A Justiça Eleitoral chegou a questionar o pagamento de valores tão altos à gráfica e ao MEI, mas se contentou com apresentação pelo deputado dos arquivos digitais, que, segundo ele, foram impressos em milhares de bandeiras, adesivos e milhões de santinhos. Como se sabe, o bolsonarismo tem sua grande força nas redes sociais em vez de na antiga panfletagem de rua. Mas Éder Mauro parece ser um daqueles políticos devotos no milagre dos santinhos.

O QUE DIZ O DEPUTADO ÉDER MAURO

A coluna procurou a assessoria do deputado por email e Whatsapp nesta terça, 9, mas recebeu resposta direta do parlamentar nesta quarta, 10. Éder Mauro afirma não ver problema nas contas de sua campanha em 2022. 

“Nem eu vejo e nem a justiça eleitoral que aprovou minhas contas.
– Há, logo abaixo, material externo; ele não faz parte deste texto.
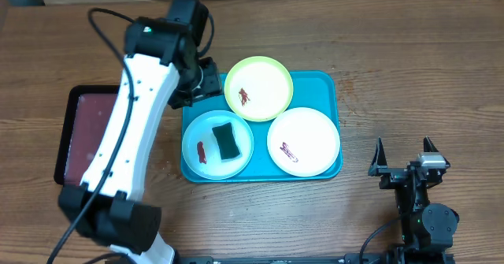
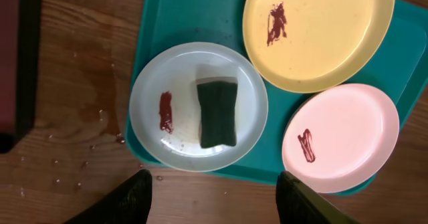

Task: Clean dirty plates on tray and stack at the side
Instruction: 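Raise the left gripper off the plate and lift the right arm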

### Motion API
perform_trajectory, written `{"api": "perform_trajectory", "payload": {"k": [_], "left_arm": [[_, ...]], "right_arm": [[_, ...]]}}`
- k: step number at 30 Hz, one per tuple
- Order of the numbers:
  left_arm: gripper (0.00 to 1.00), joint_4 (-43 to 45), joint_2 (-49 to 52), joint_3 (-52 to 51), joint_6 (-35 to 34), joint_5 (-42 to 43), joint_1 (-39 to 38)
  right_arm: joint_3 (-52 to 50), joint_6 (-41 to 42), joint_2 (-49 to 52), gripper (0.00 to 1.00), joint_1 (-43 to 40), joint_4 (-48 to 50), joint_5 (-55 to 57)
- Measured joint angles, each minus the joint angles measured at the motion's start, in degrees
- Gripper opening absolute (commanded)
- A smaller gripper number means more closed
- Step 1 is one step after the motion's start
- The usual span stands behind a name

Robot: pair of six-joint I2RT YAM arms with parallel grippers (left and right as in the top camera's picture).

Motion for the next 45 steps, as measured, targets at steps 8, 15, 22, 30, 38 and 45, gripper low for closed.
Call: {"api": "perform_trajectory", "payload": {"k": [8, 15, 22, 30, 38, 45], "left_arm": [[0.66, -6.3, -9.6, 0.1, -0.5, -5.5, 0.1], [1.0, -8.6, -19.0, -1.6, -0.7, -8.5, 0.4], [1.0, -7.1, -18.7, -6.3, -6.0, -9.4, 0.7], [1.0, -5.7, -18.6, -6.5, -8.2, -10.0, 3.7], [1.0, -7.3, -18.6, -6.6, -8.2, -11.2, 5.2], [1.0, -7.7, -18.6, -6.6, -8.2, -11.5, 5.2]], "right_arm": [[0.0, 0.0, 0.0, 1.0, 0.0, 0.0, 0.0], [0.0, 0.9, 0.0, 1.0, 0.0, 1.9, -14.2], [0.0, 5.7, 0.0, 1.0, 0.2, 19.1, -56.0], [5.3, 20.6, 0.3, 1.0, -0.6, 39.5, -63.6], [36.7, 17.8, 16.4, 1.0, -7.3, 13.9, -62.2], [67.6, 15.3, 41.1, 1.0, -12.9, -5.8, -77.0]]}}
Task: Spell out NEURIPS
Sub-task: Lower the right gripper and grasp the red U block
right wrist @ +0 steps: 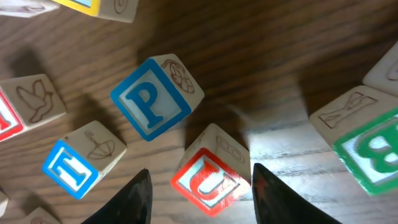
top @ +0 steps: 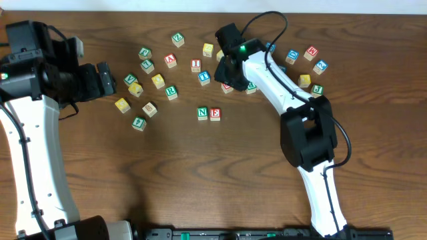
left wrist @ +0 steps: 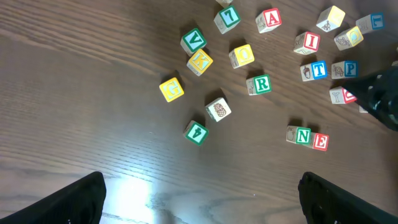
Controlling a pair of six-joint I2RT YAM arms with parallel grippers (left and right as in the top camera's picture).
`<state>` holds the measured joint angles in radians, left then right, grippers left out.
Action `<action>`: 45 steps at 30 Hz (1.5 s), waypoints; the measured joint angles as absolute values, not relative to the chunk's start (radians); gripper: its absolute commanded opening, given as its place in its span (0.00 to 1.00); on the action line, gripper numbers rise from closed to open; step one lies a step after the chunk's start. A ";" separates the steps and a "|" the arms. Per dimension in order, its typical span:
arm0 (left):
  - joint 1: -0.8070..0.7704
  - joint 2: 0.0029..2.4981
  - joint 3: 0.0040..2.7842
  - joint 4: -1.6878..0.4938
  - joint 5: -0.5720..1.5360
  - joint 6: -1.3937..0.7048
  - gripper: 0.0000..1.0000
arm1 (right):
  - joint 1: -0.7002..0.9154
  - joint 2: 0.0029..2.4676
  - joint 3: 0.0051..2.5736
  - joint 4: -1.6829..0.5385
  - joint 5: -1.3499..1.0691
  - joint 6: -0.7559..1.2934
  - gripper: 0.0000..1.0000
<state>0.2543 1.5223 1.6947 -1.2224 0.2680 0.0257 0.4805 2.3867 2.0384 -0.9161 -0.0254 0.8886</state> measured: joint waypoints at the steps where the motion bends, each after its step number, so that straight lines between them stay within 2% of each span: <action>1: 0.254 1.522 1.695 -1.223 0.268 0.026 0.98 | 0.482 2.387 2.030 -0.904 -0.025 0.889 0.47; 9: 0.254 1.522 1.695 -1.222 0.268 0.026 0.98 | 0.485 2.387 1.964 -0.842 -0.025 0.906 0.47; 19: 0.254 1.522 1.695 -1.223 0.268 0.026 0.98 | 0.485 2.387 1.953 -0.835 -0.025 0.875 0.35; 31: 0.254 1.522 1.695 -1.223 0.268 0.026 0.98 | 0.485 2.387 1.953 -0.867 -0.035 0.642 0.32; 45: 0.254 1.522 1.695 -1.223 0.268 0.026 0.98 | 0.485 2.384 1.953 -1.044 -0.061 0.398 0.31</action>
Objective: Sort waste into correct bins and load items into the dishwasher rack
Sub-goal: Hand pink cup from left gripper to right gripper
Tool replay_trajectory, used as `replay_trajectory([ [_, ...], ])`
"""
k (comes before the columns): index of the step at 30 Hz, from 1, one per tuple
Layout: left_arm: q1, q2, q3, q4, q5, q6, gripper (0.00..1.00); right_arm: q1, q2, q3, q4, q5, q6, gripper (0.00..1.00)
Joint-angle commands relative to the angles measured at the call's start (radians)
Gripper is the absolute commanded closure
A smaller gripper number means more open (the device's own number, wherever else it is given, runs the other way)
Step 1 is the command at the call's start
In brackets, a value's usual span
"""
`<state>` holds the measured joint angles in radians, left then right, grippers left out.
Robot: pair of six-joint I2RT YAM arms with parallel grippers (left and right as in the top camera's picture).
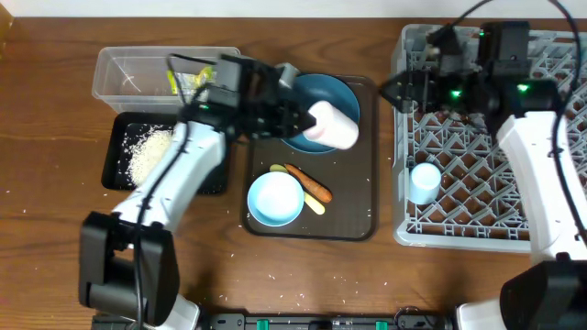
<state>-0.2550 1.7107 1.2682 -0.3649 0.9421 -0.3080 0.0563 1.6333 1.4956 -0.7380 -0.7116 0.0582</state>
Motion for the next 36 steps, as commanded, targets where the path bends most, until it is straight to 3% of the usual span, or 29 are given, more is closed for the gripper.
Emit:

Os negócios tratados com as referidas gráficas foram todos legais e dentro do que a Lei permite, e no limite do que ela autoriza. As gráficas são as duas que utilizei nas últimas campanhas por eu não ter tido nenhum problema com elas, já que em outras tive desentendimento em confecção e entrega de material”, diz.

Segundo o deputado, “Belém é muito pequeno o campo gráfico de mídia para campanhas, ao ponto de eu ter já tido problemas em confecções e entrega como falei devido a grande demanda em época de campanha”. 

A coluna procurou os donos das gráficas, mas não obteve retorno até a publicação desta reportagem.